[Data extracted from a collection]

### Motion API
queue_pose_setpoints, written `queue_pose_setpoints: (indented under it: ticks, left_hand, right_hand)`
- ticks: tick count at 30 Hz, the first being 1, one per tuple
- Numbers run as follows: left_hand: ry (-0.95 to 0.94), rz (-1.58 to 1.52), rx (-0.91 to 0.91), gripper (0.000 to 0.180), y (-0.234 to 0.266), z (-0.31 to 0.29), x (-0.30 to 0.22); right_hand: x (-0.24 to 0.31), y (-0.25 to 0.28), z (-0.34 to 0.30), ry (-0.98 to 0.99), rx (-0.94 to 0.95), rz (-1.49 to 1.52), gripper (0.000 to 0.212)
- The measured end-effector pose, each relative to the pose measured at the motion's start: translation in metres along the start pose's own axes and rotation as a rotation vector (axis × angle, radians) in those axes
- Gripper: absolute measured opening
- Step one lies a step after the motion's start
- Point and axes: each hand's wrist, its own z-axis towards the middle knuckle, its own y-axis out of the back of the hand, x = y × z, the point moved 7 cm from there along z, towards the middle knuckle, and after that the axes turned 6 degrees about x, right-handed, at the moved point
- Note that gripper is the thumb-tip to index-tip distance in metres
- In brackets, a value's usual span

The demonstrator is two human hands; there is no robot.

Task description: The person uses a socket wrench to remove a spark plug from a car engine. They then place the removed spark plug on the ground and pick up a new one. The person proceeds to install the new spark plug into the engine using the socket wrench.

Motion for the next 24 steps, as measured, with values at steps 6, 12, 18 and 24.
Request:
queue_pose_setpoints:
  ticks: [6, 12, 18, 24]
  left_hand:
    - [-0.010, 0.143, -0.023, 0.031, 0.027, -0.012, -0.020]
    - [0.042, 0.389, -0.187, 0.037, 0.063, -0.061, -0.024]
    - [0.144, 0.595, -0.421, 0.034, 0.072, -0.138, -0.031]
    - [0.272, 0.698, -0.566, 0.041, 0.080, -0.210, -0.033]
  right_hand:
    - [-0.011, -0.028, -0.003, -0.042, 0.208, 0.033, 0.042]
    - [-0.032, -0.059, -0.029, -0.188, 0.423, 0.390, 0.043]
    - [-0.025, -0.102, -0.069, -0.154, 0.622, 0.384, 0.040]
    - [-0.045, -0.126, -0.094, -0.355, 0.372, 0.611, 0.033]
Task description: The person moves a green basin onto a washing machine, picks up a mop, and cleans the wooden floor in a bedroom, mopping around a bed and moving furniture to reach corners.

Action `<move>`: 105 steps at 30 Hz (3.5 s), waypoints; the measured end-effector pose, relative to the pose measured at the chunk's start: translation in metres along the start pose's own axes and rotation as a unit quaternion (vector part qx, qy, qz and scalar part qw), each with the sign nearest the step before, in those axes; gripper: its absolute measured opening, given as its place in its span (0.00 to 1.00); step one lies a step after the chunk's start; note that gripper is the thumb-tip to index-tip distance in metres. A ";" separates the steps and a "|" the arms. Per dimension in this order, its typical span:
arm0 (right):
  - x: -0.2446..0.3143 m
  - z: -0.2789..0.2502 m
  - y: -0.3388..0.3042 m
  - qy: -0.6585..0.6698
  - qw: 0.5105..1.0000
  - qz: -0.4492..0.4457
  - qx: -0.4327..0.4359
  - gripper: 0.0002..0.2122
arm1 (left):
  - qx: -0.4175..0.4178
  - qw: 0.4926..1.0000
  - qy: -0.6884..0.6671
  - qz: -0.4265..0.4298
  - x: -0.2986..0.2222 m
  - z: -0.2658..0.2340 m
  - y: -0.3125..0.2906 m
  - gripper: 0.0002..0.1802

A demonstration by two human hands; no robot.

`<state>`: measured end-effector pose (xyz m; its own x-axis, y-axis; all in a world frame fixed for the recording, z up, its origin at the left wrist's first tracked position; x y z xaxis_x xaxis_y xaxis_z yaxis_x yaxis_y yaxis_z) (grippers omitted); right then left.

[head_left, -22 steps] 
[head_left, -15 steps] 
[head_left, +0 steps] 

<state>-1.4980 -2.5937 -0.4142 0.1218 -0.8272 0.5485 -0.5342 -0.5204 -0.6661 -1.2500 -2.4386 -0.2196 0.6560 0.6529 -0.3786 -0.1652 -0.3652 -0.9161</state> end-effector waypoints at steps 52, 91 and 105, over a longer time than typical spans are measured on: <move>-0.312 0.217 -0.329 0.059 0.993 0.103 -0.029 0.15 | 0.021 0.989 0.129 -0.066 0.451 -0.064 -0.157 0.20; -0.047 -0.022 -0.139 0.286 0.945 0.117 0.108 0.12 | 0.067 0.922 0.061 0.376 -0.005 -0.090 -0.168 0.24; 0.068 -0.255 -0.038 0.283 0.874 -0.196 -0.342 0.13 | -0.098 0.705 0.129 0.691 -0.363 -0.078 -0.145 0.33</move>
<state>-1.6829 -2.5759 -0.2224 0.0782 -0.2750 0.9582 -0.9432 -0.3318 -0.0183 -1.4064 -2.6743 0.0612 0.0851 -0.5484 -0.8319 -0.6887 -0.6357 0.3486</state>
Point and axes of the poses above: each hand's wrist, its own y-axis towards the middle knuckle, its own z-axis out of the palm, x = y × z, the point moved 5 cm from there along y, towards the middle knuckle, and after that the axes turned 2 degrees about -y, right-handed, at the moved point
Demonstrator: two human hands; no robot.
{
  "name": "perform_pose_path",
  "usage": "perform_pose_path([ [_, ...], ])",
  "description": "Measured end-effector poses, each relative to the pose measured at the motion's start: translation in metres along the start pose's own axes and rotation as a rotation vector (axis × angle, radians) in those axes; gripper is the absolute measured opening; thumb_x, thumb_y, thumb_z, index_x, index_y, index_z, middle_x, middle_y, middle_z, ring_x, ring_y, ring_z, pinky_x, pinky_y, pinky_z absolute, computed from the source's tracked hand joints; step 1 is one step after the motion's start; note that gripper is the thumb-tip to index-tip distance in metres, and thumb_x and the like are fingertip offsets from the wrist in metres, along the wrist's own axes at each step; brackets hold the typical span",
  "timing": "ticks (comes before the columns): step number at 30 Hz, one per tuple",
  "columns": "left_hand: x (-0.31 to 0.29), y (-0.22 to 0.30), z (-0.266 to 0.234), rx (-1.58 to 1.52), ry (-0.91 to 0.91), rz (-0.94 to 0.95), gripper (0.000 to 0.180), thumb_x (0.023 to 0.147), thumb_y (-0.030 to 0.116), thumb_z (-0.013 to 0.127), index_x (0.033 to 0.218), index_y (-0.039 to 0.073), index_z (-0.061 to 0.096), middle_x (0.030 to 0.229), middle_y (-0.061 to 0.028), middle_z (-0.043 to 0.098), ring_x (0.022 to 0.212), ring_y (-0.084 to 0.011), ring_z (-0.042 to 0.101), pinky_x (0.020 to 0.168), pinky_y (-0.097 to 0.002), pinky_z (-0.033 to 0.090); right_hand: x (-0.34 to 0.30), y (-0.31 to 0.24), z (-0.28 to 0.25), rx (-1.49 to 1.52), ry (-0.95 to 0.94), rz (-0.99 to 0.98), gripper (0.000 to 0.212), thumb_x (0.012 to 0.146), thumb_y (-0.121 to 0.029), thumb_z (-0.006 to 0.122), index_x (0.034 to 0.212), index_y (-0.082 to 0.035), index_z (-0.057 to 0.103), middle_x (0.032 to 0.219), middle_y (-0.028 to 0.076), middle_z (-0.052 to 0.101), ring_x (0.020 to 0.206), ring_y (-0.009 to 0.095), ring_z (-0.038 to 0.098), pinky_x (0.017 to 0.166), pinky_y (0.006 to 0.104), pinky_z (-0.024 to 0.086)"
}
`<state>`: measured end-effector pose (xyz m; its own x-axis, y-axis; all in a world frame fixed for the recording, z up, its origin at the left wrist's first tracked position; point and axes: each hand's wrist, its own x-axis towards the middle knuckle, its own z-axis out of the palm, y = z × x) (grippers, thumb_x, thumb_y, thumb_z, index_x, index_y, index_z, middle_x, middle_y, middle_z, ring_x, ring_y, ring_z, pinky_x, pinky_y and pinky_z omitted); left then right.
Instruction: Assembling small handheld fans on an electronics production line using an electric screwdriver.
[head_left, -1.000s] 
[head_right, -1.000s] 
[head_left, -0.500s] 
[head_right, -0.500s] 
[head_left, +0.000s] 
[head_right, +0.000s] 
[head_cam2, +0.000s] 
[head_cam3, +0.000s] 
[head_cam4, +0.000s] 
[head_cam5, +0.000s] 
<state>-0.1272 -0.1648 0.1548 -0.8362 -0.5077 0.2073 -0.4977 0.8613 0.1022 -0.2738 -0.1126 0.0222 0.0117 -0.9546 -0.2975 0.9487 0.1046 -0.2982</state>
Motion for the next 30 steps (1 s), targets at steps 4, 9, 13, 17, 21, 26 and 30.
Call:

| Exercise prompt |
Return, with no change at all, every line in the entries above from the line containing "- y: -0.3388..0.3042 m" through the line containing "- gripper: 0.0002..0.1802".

| Reply |
  - y: -0.3388..0.3042 m
  - qy: -0.6585..0.6698
  - qw: 0.5105..1.0000
  - qz: -0.4492..0.4457
  - qx: -0.4327..0.4359
  - gripper: 0.0002..0.2122
arm1 (left):
  - qx: -0.4175..0.4178
  - qw: 0.4926..1.0000
  - qy: -0.6884..0.6671
  - qz: -0.4265..0.4298
  - x: -0.2986..0.2222 m
  - z: -0.2658..0.2340 m
  - y: -0.3125..0.2906 m
  - gripper: 0.0002..0.1802

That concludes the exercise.